AMARs on VENUS Autonomous Multichannel Acoustic Recorders on the VENUS Ocean Observatory

John Moloney, Craig Hillis, Xavier Mouy, and Ildar Urazghildiiev

JASCO Applied Sciences Dartmouth, Canada

john.moloney@jasco.com

Tom Dakin Ocean Networks Canada

University of Victoria Victoria, Canada

Abstract—The Autonomous Multichannel Acoustic Recorder

(AMAR, JASCO Applied Sciences) is a sophisticated precision instrument for passive acoustic monitoring and accurate underwater sound level measurements. It can be integrated with small hydrophone arrays and non-acoustic oceanographic sensors. To date, AMARs have typically been used autonomously and deployed for a few months to a year on oceanographic moorings; however, AMARs are also capable of real-time data streaming when connected to a data telemetry system. This paper describes the capabilities and functionality of the AMAR through the example of its integration within Ocean Networks Canada’s VENUS Ocean Observatory deployed off the coast of British Columbia, Canada.
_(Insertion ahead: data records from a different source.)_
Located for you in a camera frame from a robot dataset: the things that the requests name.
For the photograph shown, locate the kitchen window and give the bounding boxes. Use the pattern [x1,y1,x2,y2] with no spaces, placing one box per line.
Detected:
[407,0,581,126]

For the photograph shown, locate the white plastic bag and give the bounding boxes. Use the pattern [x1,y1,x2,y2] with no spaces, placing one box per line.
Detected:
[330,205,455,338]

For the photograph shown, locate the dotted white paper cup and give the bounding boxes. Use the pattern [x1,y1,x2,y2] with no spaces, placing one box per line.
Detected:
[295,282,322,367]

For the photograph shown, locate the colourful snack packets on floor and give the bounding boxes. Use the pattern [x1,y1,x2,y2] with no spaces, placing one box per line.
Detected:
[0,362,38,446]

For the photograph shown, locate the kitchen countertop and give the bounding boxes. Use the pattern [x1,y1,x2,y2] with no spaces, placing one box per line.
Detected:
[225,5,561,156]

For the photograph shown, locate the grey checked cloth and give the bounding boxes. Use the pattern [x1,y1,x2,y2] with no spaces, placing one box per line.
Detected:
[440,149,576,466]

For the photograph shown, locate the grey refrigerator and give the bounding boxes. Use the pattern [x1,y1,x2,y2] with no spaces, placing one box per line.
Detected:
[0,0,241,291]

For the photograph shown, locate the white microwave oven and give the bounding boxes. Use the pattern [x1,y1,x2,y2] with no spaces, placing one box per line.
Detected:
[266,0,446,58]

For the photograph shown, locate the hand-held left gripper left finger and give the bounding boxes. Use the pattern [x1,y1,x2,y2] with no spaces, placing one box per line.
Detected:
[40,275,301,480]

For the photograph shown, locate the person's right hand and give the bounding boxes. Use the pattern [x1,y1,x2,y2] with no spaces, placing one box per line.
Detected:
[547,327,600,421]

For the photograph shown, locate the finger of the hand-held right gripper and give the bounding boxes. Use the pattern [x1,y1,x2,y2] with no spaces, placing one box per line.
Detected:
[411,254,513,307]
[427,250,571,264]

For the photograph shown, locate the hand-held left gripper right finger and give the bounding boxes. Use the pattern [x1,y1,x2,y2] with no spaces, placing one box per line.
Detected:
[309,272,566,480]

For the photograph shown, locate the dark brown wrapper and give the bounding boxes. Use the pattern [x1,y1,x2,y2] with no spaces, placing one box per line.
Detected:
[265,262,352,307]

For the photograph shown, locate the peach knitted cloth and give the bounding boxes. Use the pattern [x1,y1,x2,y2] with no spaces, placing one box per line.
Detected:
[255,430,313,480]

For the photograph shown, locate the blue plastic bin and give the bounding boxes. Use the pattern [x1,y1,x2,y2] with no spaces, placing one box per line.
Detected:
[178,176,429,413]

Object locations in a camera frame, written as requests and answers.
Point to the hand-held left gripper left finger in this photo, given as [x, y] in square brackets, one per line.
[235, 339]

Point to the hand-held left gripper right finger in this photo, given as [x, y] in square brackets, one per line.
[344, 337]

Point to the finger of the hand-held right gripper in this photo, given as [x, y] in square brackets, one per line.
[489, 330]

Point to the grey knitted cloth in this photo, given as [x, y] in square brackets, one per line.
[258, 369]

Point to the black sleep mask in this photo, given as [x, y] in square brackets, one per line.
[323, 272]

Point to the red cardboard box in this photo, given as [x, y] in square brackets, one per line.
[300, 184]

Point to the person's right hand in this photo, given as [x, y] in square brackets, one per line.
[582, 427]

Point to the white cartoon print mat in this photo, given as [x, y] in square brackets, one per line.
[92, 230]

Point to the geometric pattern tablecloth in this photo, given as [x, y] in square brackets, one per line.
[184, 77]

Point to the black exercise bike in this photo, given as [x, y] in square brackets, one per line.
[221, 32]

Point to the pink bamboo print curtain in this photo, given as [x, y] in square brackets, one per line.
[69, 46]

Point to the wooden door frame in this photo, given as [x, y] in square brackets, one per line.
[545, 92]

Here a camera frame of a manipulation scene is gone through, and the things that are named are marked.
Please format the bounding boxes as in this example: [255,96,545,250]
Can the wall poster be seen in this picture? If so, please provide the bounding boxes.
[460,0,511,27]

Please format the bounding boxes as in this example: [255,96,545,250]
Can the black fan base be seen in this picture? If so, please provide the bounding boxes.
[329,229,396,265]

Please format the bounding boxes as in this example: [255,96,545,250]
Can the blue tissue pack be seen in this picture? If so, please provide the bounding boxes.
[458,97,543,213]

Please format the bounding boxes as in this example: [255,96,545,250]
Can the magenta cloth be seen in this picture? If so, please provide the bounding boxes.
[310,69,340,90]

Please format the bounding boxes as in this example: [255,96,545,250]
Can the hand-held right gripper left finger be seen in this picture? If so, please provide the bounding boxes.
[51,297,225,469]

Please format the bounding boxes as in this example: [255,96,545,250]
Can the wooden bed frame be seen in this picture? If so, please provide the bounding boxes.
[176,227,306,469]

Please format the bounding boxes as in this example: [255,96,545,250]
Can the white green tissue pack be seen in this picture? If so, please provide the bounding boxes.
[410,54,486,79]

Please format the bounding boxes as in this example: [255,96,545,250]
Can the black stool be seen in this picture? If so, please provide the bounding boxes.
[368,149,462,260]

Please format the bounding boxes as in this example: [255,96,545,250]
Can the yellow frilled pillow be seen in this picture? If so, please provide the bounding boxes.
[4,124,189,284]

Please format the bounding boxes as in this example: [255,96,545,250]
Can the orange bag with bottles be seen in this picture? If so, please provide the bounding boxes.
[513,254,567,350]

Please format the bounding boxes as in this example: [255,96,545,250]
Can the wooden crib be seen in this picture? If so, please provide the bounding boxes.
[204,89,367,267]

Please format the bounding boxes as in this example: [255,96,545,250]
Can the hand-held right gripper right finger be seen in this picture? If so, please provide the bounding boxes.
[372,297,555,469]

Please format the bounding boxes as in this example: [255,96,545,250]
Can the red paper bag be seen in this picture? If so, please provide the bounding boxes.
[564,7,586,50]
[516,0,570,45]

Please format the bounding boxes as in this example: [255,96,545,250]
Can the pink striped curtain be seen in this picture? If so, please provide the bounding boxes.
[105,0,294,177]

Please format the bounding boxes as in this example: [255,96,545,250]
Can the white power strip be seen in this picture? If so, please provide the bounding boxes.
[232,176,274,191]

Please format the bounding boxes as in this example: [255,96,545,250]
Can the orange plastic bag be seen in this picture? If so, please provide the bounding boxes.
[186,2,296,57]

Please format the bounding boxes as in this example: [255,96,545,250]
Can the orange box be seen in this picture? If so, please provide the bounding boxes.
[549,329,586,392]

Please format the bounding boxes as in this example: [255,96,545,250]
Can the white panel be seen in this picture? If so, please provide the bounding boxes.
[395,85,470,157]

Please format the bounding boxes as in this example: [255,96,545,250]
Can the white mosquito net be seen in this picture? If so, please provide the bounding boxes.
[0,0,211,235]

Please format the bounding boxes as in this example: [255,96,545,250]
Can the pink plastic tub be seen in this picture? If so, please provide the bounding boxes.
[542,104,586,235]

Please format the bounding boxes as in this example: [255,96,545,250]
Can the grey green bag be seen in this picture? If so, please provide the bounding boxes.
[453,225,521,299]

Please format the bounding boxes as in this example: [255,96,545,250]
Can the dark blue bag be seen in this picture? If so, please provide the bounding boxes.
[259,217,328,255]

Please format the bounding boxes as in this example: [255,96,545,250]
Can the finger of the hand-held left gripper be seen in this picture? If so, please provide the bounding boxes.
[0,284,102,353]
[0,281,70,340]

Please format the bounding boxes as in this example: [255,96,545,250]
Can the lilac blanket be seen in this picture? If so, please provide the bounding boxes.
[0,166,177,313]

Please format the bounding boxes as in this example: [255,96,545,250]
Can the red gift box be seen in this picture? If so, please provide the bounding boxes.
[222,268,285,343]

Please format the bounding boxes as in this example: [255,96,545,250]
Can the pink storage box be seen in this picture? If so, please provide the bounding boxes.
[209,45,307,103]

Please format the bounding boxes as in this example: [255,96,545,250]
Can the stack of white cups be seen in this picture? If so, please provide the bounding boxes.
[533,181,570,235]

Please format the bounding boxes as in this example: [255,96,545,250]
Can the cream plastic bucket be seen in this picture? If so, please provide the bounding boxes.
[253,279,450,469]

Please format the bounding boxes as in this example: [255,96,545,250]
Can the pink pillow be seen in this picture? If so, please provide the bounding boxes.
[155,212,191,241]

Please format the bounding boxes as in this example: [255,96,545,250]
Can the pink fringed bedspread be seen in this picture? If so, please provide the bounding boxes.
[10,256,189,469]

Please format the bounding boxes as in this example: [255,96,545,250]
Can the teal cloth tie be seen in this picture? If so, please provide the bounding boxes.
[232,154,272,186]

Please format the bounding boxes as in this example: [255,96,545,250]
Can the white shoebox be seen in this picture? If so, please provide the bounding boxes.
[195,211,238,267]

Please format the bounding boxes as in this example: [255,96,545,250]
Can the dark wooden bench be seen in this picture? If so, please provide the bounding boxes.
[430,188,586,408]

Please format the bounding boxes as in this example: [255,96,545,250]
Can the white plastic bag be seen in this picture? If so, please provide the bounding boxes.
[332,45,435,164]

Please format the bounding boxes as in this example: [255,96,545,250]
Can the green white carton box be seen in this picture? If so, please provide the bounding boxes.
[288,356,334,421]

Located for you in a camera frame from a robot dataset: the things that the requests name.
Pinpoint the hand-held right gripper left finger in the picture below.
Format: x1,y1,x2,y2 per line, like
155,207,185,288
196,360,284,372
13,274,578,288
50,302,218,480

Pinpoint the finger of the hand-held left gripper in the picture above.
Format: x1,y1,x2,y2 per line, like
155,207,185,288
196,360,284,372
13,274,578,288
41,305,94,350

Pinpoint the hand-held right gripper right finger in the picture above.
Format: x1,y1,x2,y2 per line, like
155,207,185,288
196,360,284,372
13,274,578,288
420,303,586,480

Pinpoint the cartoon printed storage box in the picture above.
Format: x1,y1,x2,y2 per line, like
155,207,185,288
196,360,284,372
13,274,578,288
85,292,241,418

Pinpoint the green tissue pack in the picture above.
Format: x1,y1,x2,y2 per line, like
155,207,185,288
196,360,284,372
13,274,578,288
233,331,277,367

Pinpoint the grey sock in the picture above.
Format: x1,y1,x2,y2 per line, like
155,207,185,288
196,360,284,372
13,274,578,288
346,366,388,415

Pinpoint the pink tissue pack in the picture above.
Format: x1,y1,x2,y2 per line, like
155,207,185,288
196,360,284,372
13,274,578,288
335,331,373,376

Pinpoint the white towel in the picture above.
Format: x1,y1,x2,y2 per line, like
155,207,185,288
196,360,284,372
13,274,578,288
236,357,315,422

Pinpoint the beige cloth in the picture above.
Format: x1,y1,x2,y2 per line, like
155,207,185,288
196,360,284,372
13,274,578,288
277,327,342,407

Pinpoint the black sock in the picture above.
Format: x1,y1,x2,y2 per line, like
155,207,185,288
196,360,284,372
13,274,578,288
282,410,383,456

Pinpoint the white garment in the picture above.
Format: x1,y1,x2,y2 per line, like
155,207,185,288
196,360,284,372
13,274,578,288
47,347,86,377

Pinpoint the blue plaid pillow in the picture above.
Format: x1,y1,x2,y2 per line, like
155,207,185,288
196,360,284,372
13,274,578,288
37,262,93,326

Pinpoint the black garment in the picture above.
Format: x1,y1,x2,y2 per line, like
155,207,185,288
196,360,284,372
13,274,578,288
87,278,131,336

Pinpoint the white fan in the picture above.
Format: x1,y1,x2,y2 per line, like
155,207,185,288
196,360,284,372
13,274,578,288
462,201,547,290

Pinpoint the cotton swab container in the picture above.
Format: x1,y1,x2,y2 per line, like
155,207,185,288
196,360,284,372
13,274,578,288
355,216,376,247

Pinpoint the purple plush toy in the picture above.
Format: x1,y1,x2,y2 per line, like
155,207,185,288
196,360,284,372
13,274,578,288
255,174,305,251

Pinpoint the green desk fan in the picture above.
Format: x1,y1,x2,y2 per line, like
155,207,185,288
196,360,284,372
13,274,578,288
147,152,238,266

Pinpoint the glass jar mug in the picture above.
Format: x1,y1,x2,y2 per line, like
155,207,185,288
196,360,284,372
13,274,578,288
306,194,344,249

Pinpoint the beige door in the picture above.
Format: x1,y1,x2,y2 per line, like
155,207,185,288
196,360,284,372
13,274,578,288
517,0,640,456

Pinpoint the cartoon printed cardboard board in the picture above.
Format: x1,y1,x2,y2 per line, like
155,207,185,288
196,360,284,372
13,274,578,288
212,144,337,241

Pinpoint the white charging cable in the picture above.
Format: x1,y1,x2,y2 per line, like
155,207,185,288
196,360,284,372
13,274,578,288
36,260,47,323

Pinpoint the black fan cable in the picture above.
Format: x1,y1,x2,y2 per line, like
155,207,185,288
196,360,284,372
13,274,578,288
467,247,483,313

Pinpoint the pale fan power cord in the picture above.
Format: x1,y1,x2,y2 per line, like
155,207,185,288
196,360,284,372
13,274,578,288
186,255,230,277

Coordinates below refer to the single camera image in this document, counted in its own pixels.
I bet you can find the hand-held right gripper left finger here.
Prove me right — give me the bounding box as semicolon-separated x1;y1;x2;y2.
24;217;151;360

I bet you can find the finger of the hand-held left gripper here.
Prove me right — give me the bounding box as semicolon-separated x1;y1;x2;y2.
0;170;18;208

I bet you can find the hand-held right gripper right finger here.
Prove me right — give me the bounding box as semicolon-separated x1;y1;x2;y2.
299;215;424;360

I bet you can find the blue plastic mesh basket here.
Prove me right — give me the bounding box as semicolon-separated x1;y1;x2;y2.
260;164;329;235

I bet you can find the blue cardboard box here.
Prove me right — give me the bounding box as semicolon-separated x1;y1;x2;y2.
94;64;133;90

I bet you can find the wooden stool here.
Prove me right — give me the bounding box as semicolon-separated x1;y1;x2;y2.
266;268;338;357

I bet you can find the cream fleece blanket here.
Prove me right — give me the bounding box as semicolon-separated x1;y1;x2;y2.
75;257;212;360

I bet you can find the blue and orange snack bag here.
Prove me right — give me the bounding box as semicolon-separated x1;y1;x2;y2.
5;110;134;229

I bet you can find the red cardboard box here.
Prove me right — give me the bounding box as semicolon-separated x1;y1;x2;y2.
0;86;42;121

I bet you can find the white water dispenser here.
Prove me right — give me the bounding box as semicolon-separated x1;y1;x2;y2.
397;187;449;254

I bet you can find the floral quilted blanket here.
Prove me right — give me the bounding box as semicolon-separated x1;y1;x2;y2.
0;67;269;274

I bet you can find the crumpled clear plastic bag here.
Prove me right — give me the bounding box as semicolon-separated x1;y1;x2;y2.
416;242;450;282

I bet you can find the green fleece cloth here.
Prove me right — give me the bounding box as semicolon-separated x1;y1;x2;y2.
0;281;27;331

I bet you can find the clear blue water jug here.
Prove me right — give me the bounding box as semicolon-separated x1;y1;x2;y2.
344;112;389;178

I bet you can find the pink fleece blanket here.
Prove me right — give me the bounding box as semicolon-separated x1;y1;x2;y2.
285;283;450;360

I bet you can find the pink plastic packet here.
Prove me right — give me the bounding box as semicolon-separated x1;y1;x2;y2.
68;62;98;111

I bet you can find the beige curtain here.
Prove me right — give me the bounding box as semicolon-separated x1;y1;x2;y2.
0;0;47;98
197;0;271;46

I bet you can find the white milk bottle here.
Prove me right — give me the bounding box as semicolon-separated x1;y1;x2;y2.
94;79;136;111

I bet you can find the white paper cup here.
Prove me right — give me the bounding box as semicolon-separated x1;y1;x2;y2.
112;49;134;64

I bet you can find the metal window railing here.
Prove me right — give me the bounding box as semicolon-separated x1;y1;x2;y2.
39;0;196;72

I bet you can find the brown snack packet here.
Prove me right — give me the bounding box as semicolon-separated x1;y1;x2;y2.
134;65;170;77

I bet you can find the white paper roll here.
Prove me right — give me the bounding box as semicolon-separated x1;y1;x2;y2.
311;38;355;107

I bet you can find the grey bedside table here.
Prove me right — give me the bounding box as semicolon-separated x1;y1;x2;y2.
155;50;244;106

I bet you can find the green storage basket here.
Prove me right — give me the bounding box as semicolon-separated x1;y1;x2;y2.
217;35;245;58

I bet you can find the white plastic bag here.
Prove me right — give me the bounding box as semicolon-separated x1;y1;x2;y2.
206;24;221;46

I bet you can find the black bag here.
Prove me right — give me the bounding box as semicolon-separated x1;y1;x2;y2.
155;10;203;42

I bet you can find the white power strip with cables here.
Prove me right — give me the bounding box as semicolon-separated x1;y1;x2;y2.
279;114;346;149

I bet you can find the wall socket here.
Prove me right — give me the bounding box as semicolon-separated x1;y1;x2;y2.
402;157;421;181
The recent deployment of two AMAR-based hydrophone arrays and associated non-acoustic and oceanographic sensors within the VENUS system is presented in detail. The planned research and development within the AMARs on VENUS program, as well as preliminary results on the real-time automatic detection, classification, localization, and tracking of marine mammals, are presented. The two AMARs deployed on the VENUS Ocean Observatory demonstrate that, unlike traditional underwater acoustic recorders, the AMAR can act as a hub for mini ocean observatories, capturing and transmitting both acoustic and non-acoustic sensor data in real-time. It is demonstrated that the AMAR is an effective technology that can be used in near-shore, small-scale, low-cost ocean observatories.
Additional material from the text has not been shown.